**Directions for this task:** Can you transcribe every entry word for word, skipping the images?

**Data excerpts:**

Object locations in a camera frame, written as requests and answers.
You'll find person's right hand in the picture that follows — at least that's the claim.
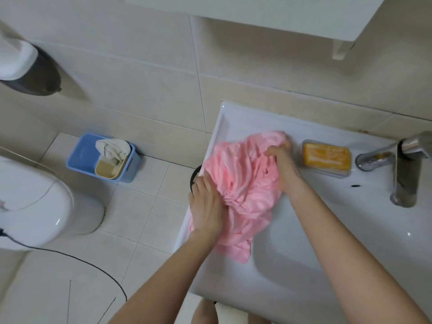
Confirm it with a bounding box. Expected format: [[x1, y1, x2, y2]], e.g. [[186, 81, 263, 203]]
[[264, 140, 304, 196]]

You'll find person's left hand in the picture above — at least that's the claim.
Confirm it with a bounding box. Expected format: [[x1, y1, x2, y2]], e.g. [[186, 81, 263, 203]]
[[188, 174, 227, 237]]

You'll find pink cloth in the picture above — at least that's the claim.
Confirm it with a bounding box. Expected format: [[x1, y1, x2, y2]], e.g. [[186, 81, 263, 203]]
[[189, 131, 289, 265]]

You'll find person's right forearm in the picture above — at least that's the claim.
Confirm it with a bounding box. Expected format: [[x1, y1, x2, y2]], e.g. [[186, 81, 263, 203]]
[[282, 179, 431, 324]]

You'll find person's left forearm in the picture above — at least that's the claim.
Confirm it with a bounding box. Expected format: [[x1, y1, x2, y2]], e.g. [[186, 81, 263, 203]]
[[107, 229, 227, 324]]

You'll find clear soap dish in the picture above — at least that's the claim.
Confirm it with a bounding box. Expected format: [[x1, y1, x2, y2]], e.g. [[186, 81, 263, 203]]
[[300, 139, 353, 179]]

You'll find yellow soap bar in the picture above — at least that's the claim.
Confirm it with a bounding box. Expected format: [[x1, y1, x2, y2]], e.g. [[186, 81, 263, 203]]
[[303, 142, 351, 171]]

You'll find white ceramic sink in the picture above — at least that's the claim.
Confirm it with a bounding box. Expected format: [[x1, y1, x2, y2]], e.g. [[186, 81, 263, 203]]
[[173, 100, 432, 324]]

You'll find blue trash bin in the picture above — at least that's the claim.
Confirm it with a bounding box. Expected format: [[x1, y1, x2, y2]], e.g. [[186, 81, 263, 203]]
[[66, 133, 141, 183]]

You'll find person's leg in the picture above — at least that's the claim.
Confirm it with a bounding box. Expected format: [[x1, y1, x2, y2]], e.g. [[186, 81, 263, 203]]
[[194, 298, 217, 324]]

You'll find chrome faucet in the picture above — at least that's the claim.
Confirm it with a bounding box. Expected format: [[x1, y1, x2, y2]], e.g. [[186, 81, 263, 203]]
[[356, 131, 432, 208]]

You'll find white toilet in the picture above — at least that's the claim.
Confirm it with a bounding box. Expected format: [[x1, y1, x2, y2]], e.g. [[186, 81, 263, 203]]
[[0, 155, 105, 251]]

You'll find white grey paper dispenser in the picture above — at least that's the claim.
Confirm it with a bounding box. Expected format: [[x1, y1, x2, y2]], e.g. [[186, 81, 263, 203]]
[[0, 38, 63, 97]]

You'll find white wall cabinet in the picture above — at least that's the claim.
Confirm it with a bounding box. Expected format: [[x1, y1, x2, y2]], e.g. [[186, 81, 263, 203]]
[[123, 0, 387, 61]]

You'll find black cable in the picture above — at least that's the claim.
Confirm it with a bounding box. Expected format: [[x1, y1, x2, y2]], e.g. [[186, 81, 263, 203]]
[[0, 229, 128, 301]]

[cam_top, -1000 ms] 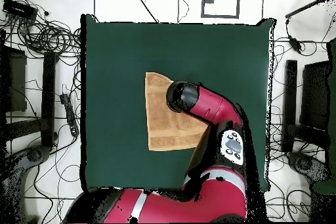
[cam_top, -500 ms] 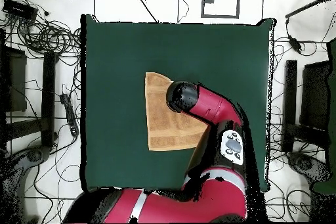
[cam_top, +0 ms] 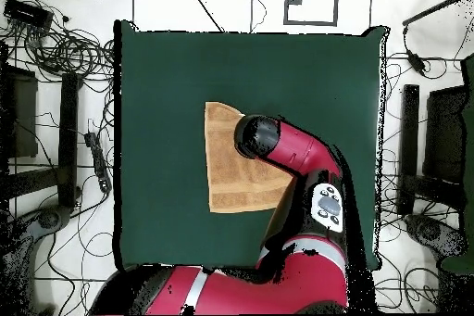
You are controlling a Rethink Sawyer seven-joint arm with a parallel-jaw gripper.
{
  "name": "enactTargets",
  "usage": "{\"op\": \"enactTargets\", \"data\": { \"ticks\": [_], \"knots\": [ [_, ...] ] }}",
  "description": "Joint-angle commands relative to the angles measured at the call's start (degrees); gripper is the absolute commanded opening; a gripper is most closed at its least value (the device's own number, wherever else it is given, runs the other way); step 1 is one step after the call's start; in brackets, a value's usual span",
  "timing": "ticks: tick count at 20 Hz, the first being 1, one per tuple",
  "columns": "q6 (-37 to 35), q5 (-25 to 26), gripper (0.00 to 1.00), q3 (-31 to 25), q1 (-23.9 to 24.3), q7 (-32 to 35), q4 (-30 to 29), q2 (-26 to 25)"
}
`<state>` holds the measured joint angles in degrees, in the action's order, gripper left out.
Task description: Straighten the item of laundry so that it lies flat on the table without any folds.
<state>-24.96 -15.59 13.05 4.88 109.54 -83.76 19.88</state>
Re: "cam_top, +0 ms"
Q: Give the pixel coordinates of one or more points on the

**Result of this task:**
Object locations in a camera frame, written as requests and answers.
You'll find person's right hand in the picture that follows — at least that's the claim.
Confirm it with a bounding box. Expected format: [[x1, y1, x2, y2]], e.g. [[186, 81, 263, 203]]
[[264, 140, 304, 196]]

You'll find person's left hand in the picture above — at least that's the claim.
Confirm it with a bounding box. Expected format: [[x1, y1, x2, y2]], e.g. [[186, 81, 263, 203]]
[[188, 174, 227, 237]]

You'll find pink cloth in the picture above — at least that's the claim.
Confirm it with a bounding box. Expected format: [[x1, y1, x2, y2]], e.g. [[186, 81, 263, 203]]
[[189, 131, 289, 265]]

You'll find person's right forearm in the picture above — at least that's the claim.
Confirm it with a bounding box. Expected format: [[x1, y1, x2, y2]], e.g. [[186, 81, 263, 203]]
[[282, 179, 431, 324]]

You'll find person's left forearm in the picture above — at least that's the claim.
Confirm it with a bounding box. Expected format: [[x1, y1, x2, y2]], e.g. [[186, 81, 263, 203]]
[[107, 229, 227, 324]]

You'll find clear soap dish in the picture above — at least that's the claim.
Confirm it with a bounding box. Expected format: [[x1, y1, x2, y2]], e.g. [[186, 81, 263, 203]]
[[300, 139, 353, 179]]

You'll find yellow soap bar in the picture above — at least that's the claim.
Confirm it with a bounding box. Expected format: [[x1, y1, x2, y2]], e.g. [[186, 81, 263, 203]]
[[303, 142, 351, 171]]

You'll find white ceramic sink in the picture above — at least that's the claim.
Confirm it with a bounding box. Expected format: [[x1, y1, x2, y2]], e.g. [[186, 81, 263, 203]]
[[173, 100, 432, 324]]

You'll find blue trash bin in the picture above — at least that's the claim.
Confirm it with a bounding box. Expected format: [[x1, y1, x2, y2]], e.g. [[186, 81, 263, 203]]
[[66, 133, 141, 183]]

You'll find person's leg in the picture above — at least that's the claim.
Confirm it with a bounding box. Expected format: [[x1, y1, x2, y2]], e.g. [[186, 81, 263, 203]]
[[194, 298, 217, 324]]

You'll find chrome faucet in the picture above — at least that's the claim.
Confirm it with a bounding box. Expected format: [[x1, y1, x2, y2]], e.g. [[186, 81, 263, 203]]
[[356, 131, 432, 208]]

You'll find white toilet in the picture above — at least that's the claim.
Confirm it with a bounding box. Expected format: [[x1, y1, x2, y2]], e.g. [[186, 81, 263, 203]]
[[0, 155, 105, 251]]

You'll find white grey paper dispenser in the picture above — at least that's the claim.
Confirm it with a bounding box. Expected format: [[x1, y1, x2, y2]], e.g. [[186, 81, 263, 203]]
[[0, 38, 63, 97]]

You'll find white wall cabinet in the picture above — at least that's the claim.
Confirm it with a bounding box. Expected format: [[x1, y1, x2, y2]], e.g. [[186, 81, 263, 203]]
[[123, 0, 387, 61]]

You'll find black cable in the picture above — at least that's the claim.
Confirm it with a bounding box. Expected format: [[x1, y1, x2, y2]], e.g. [[186, 81, 263, 203]]
[[0, 229, 128, 301]]

[cam_top, -1000 ms] 
[cam_top, -500 ms] 
[cam_top, +0 ms] 
You are controlling a Rethink Sawyer seven-joint arm with a parallel-jaw gripper.
{
  "name": "enactTargets",
  "usage": "{\"op\": \"enactTargets\", \"data\": { \"ticks\": [_], \"knots\": [ [_, ...] ] }}",
  "description": "Joint-angle commands relative to the angles measured at the call's start (degrees); gripper is the absolute commanded opening; a gripper is most closed at its least value (the device's own number, wherever else it is given, runs the other way); step 1 is one step after the call's start; in brackets, a value's usual span",
  "timing": "ticks: tick count at 20 Hz, the first being 1, one per tuple",
  "columns": "q6 (-37 to 35), q5 (-25 to 26), gripper (0.00 to 1.00), q3 (-31 to 25), q1 (-23.9 to 24.3), q7 (-32 to 35), q4 (-30 to 29), q2 (-26 to 25)"
}
`<state>` holds the measured joint angles in degrees, in the action's order, gripper left out.
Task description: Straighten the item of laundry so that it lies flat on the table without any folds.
<state>-24.96 -15.59 13.05 4.88 109.54 -83.76 19.88</state>
Re: "cam_top, +0 ms"
Q: Give the pixel coordinates of one or more points on the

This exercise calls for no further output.